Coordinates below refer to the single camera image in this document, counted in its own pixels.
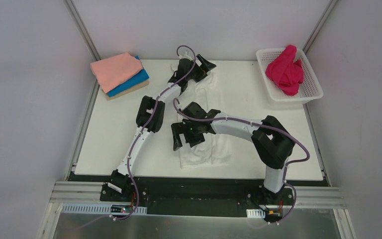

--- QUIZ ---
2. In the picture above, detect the white printed t shirt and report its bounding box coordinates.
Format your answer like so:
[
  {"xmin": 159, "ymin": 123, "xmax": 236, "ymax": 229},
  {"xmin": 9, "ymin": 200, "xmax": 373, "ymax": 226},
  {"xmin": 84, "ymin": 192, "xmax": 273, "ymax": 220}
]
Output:
[{"xmin": 170, "ymin": 64, "xmax": 234, "ymax": 169}]

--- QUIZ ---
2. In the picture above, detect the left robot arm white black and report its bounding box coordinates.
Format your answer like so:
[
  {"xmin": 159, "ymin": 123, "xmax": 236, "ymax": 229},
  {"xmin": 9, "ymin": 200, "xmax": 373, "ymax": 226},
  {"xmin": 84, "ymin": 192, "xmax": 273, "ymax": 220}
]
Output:
[{"xmin": 107, "ymin": 54, "xmax": 217, "ymax": 201}]

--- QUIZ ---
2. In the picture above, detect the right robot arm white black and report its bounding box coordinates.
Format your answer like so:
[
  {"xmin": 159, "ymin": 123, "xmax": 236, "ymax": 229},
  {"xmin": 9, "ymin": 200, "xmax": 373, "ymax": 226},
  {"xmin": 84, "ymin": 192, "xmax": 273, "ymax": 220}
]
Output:
[{"xmin": 171, "ymin": 102, "xmax": 295, "ymax": 204}]

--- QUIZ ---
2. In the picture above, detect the blue folded t shirt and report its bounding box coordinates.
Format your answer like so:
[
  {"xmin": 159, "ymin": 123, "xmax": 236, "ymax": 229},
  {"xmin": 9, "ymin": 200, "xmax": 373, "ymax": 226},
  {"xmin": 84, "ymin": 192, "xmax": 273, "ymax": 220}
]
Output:
[{"xmin": 106, "ymin": 68, "xmax": 149, "ymax": 97}]

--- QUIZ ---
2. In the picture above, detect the magenta crumpled t shirt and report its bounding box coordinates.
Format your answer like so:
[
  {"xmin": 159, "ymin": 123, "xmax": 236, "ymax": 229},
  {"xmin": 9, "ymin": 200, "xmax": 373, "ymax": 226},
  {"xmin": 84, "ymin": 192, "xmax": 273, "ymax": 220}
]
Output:
[{"xmin": 265, "ymin": 45, "xmax": 304, "ymax": 96}]

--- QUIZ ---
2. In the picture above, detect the pink folded t shirt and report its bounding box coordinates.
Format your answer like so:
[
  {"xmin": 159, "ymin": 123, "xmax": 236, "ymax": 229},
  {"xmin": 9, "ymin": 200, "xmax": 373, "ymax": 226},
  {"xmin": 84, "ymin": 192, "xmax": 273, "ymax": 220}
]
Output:
[{"xmin": 90, "ymin": 53, "xmax": 143, "ymax": 93}]

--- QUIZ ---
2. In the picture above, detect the white plastic basket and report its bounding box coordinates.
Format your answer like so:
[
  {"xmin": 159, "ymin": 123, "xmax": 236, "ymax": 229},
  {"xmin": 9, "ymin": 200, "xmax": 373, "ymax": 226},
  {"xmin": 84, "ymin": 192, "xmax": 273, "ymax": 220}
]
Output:
[{"xmin": 256, "ymin": 47, "xmax": 323, "ymax": 109}]

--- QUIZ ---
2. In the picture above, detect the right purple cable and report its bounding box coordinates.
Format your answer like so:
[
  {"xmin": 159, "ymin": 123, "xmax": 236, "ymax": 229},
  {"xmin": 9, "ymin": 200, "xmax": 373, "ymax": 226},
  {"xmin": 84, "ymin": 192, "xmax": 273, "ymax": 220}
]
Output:
[{"xmin": 173, "ymin": 97, "xmax": 311, "ymax": 228}]

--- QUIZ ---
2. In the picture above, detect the purple cable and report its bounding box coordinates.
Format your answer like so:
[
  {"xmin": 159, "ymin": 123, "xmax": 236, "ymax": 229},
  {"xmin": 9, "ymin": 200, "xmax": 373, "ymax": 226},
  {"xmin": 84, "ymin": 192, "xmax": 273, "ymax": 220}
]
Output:
[
  {"xmin": 173, "ymin": 97, "xmax": 311, "ymax": 228},
  {"xmin": 69, "ymin": 45, "xmax": 197, "ymax": 230}
]

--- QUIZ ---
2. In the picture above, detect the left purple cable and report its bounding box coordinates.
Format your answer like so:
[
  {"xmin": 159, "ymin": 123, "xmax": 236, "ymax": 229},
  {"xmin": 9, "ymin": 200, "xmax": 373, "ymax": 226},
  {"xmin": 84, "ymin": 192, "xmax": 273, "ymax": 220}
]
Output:
[{"xmin": 69, "ymin": 45, "xmax": 197, "ymax": 230}]

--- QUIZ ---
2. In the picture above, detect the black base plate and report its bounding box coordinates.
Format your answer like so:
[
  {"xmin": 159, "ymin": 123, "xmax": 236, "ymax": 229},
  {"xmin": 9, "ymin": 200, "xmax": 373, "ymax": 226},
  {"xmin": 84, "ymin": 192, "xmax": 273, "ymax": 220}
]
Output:
[{"xmin": 66, "ymin": 171, "xmax": 329, "ymax": 219}]

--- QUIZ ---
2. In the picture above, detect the right white cable duct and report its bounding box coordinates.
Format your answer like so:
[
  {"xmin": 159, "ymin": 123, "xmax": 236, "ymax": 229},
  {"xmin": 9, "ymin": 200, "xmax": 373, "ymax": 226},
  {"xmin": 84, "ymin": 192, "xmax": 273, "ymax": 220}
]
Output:
[{"xmin": 246, "ymin": 209, "xmax": 266, "ymax": 219}]

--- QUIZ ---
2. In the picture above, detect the white cable duct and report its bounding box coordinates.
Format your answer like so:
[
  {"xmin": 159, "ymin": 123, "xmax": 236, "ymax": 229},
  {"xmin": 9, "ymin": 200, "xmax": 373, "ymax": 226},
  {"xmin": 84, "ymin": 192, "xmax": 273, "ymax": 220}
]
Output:
[
  {"xmin": 246, "ymin": 209, "xmax": 266, "ymax": 219},
  {"xmin": 61, "ymin": 203, "xmax": 133, "ymax": 216}
]

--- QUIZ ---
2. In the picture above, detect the left white cable duct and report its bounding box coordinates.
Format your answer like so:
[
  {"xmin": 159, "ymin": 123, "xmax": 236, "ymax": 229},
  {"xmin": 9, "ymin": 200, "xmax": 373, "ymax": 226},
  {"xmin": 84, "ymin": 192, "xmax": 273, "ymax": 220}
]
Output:
[{"xmin": 61, "ymin": 203, "xmax": 133, "ymax": 216}]

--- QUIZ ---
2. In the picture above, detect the aluminium frame rail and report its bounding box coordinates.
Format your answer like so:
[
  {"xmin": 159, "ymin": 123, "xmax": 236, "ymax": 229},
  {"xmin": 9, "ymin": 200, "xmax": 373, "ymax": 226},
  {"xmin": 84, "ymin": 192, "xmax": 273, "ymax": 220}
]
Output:
[{"xmin": 50, "ymin": 181, "xmax": 347, "ymax": 210}]

Problem to solve: For each line above, output its wording exactly and leave out any picture.

Completed task:
Coordinates below refer to the single camera image in this document, counted in its own pixels.

--- QUIZ ---
2. In the picture above, detect the white printed t shirt and report its bounding box coordinates.
Format your answer like so:
[
  {"xmin": 159, "ymin": 123, "xmax": 236, "ymax": 229},
  {"xmin": 9, "ymin": 200, "xmax": 373, "ymax": 226},
  {"xmin": 84, "ymin": 192, "xmax": 273, "ymax": 220}
]
Output:
[{"xmin": 170, "ymin": 64, "xmax": 234, "ymax": 169}]

--- QUIZ ---
2. In the picture above, detect the left robot arm white black and report its bounding box coordinates.
Format your answer like so:
[
  {"xmin": 159, "ymin": 123, "xmax": 236, "ymax": 229},
  {"xmin": 9, "ymin": 200, "xmax": 373, "ymax": 226},
  {"xmin": 84, "ymin": 192, "xmax": 273, "ymax": 220}
]
Output:
[{"xmin": 107, "ymin": 54, "xmax": 217, "ymax": 201}]

--- QUIZ ---
2. In the picture above, detect the right robot arm white black and report its bounding box coordinates.
Format your answer like so:
[
  {"xmin": 159, "ymin": 123, "xmax": 236, "ymax": 229},
  {"xmin": 9, "ymin": 200, "xmax": 373, "ymax": 226},
  {"xmin": 84, "ymin": 192, "xmax": 273, "ymax": 220}
]
Output:
[{"xmin": 171, "ymin": 102, "xmax": 295, "ymax": 204}]

--- QUIZ ---
2. In the picture above, detect the blue folded t shirt and report its bounding box coordinates.
Format your answer like so:
[
  {"xmin": 159, "ymin": 123, "xmax": 236, "ymax": 229},
  {"xmin": 9, "ymin": 200, "xmax": 373, "ymax": 226},
  {"xmin": 84, "ymin": 192, "xmax": 273, "ymax": 220}
]
Output:
[{"xmin": 106, "ymin": 68, "xmax": 149, "ymax": 97}]

--- QUIZ ---
2. In the picture above, detect the magenta crumpled t shirt and report its bounding box coordinates.
Format your answer like so:
[
  {"xmin": 159, "ymin": 123, "xmax": 236, "ymax": 229},
  {"xmin": 9, "ymin": 200, "xmax": 373, "ymax": 226},
  {"xmin": 84, "ymin": 192, "xmax": 273, "ymax": 220}
]
Output:
[{"xmin": 265, "ymin": 45, "xmax": 304, "ymax": 96}]

--- QUIZ ---
2. In the picture above, detect the pink folded t shirt and report its bounding box coordinates.
Format your answer like so:
[
  {"xmin": 159, "ymin": 123, "xmax": 236, "ymax": 229},
  {"xmin": 9, "ymin": 200, "xmax": 373, "ymax": 226},
  {"xmin": 84, "ymin": 192, "xmax": 273, "ymax": 220}
]
Output:
[{"xmin": 90, "ymin": 53, "xmax": 143, "ymax": 93}]

--- QUIZ ---
2. In the picture above, detect the white plastic basket and report its bounding box coordinates.
Format your answer like so:
[
  {"xmin": 159, "ymin": 123, "xmax": 236, "ymax": 229},
  {"xmin": 9, "ymin": 200, "xmax": 373, "ymax": 226},
  {"xmin": 84, "ymin": 192, "xmax": 273, "ymax": 220}
]
Output:
[{"xmin": 256, "ymin": 47, "xmax": 323, "ymax": 109}]

--- QUIZ ---
2. In the picture above, detect the right purple cable and report its bounding box coordinates.
Format your answer like so:
[
  {"xmin": 159, "ymin": 123, "xmax": 236, "ymax": 229},
  {"xmin": 9, "ymin": 200, "xmax": 373, "ymax": 226},
  {"xmin": 84, "ymin": 192, "xmax": 273, "ymax": 220}
]
Output:
[{"xmin": 173, "ymin": 97, "xmax": 311, "ymax": 228}]

--- QUIZ ---
2. In the picture above, detect the purple cable and report its bounding box coordinates.
Format your answer like so:
[
  {"xmin": 159, "ymin": 123, "xmax": 236, "ymax": 229},
  {"xmin": 9, "ymin": 200, "xmax": 373, "ymax": 226},
  {"xmin": 84, "ymin": 192, "xmax": 273, "ymax": 220}
]
Output:
[
  {"xmin": 173, "ymin": 97, "xmax": 311, "ymax": 228},
  {"xmin": 69, "ymin": 45, "xmax": 197, "ymax": 230}
]

--- QUIZ ---
2. In the picture above, detect the left purple cable and report its bounding box coordinates.
Format your answer like so:
[
  {"xmin": 159, "ymin": 123, "xmax": 236, "ymax": 229},
  {"xmin": 9, "ymin": 200, "xmax": 373, "ymax": 226},
  {"xmin": 84, "ymin": 192, "xmax": 273, "ymax": 220}
]
Output:
[{"xmin": 69, "ymin": 45, "xmax": 197, "ymax": 230}]

--- QUIZ ---
2. In the picture above, detect the black base plate and report its bounding box coordinates.
Format your answer like so:
[
  {"xmin": 159, "ymin": 123, "xmax": 236, "ymax": 229},
  {"xmin": 9, "ymin": 200, "xmax": 373, "ymax": 226},
  {"xmin": 84, "ymin": 192, "xmax": 273, "ymax": 220}
]
Output:
[{"xmin": 66, "ymin": 171, "xmax": 329, "ymax": 219}]

--- QUIZ ---
2. In the picture above, detect the right white cable duct and report its bounding box coordinates.
Format your answer like so:
[
  {"xmin": 159, "ymin": 123, "xmax": 236, "ymax": 229},
  {"xmin": 9, "ymin": 200, "xmax": 373, "ymax": 226},
  {"xmin": 84, "ymin": 192, "xmax": 273, "ymax": 220}
]
Output:
[{"xmin": 246, "ymin": 209, "xmax": 266, "ymax": 219}]

--- QUIZ ---
2. In the picture above, detect the white cable duct and report its bounding box coordinates.
Format your answer like so:
[
  {"xmin": 159, "ymin": 123, "xmax": 236, "ymax": 229},
  {"xmin": 9, "ymin": 200, "xmax": 373, "ymax": 226},
  {"xmin": 84, "ymin": 192, "xmax": 273, "ymax": 220}
]
Output:
[
  {"xmin": 246, "ymin": 209, "xmax": 266, "ymax": 219},
  {"xmin": 61, "ymin": 203, "xmax": 133, "ymax": 216}
]

--- QUIZ ---
2. In the picture above, detect the left white cable duct and report its bounding box coordinates.
Format your answer like so:
[
  {"xmin": 159, "ymin": 123, "xmax": 236, "ymax": 229},
  {"xmin": 9, "ymin": 200, "xmax": 373, "ymax": 226},
  {"xmin": 84, "ymin": 192, "xmax": 273, "ymax": 220}
]
Output:
[{"xmin": 61, "ymin": 203, "xmax": 133, "ymax": 216}]

--- QUIZ ---
2. In the picture above, detect the aluminium frame rail and report its bounding box coordinates.
Format your answer like so:
[
  {"xmin": 159, "ymin": 123, "xmax": 236, "ymax": 229},
  {"xmin": 9, "ymin": 200, "xmax": 373, "ymax": 226},
  {"xmin": 84, "ymin": 192, "xmax": 273, "ymax": 220}
]
Output:
[{"xmin": 50, "ymin": 181, "xmax": 347, "ymax": 210}]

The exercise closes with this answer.